• _What you should do_
Begin your transcription at the line containing "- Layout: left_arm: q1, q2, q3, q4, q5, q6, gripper" and continue it, word for word, to the final line below. Include only those lines and skip the pictures.

• _Data excerpt_
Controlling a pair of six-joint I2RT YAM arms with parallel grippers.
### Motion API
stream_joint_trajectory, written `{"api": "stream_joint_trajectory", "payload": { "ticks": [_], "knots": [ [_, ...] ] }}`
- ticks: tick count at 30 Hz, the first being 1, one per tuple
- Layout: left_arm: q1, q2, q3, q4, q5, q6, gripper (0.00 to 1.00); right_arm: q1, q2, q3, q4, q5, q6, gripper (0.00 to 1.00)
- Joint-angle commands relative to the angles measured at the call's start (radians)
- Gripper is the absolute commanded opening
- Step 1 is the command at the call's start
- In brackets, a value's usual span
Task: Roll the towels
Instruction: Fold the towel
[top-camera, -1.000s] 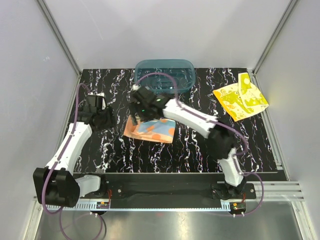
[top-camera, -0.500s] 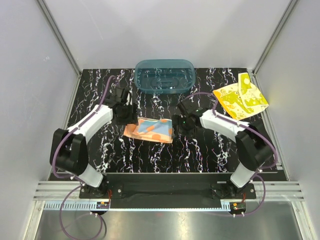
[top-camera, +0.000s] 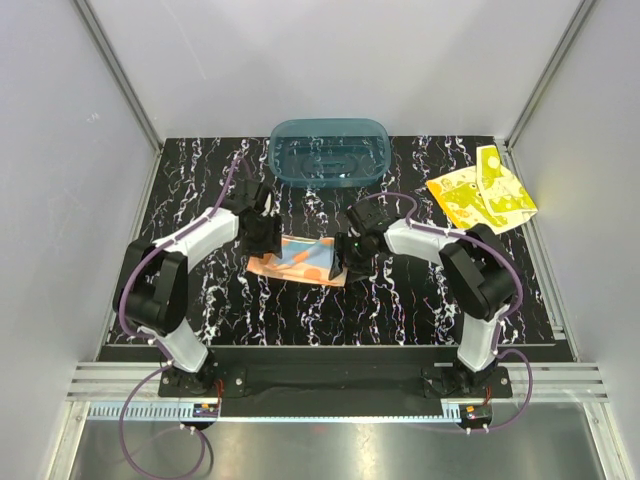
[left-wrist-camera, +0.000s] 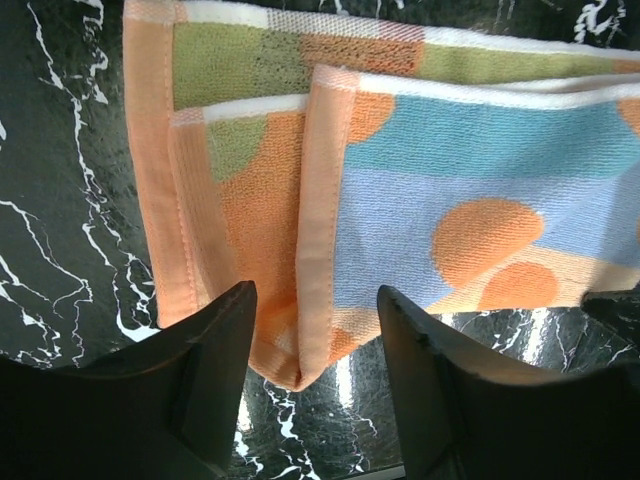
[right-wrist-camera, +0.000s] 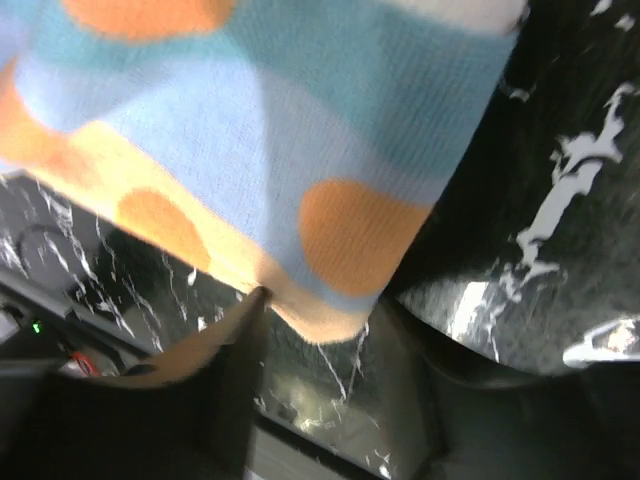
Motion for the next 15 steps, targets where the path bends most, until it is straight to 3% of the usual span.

• _Exercise answer_
- Layout: left_arm: q1, q2, q3, q4, q5, q6, gripper (0.00 to 1.00); right_arm: q1, q2, q3, q4, q5, q6, gripper (0.00 to 1.00)
- Joint-angle commands relative to the angles measured at the call's start (radians)
- Gripper is the absolute commanded opening
- Step 1 is the command at the call's start
- In brackets, a value's usual span
Task: Roll the towels
Instruction: Fold the towel
[top-camera, -1.000s] 
[top-camera, -0.500s] 
[top-camera, +0.000s] 
[left-wrist-camera, +0.000s] 
[right-wrist-camera, +0.000s] 
Motion for the next 15 steps, targets where the path bends most, until it is straight to 3% of the usual span.

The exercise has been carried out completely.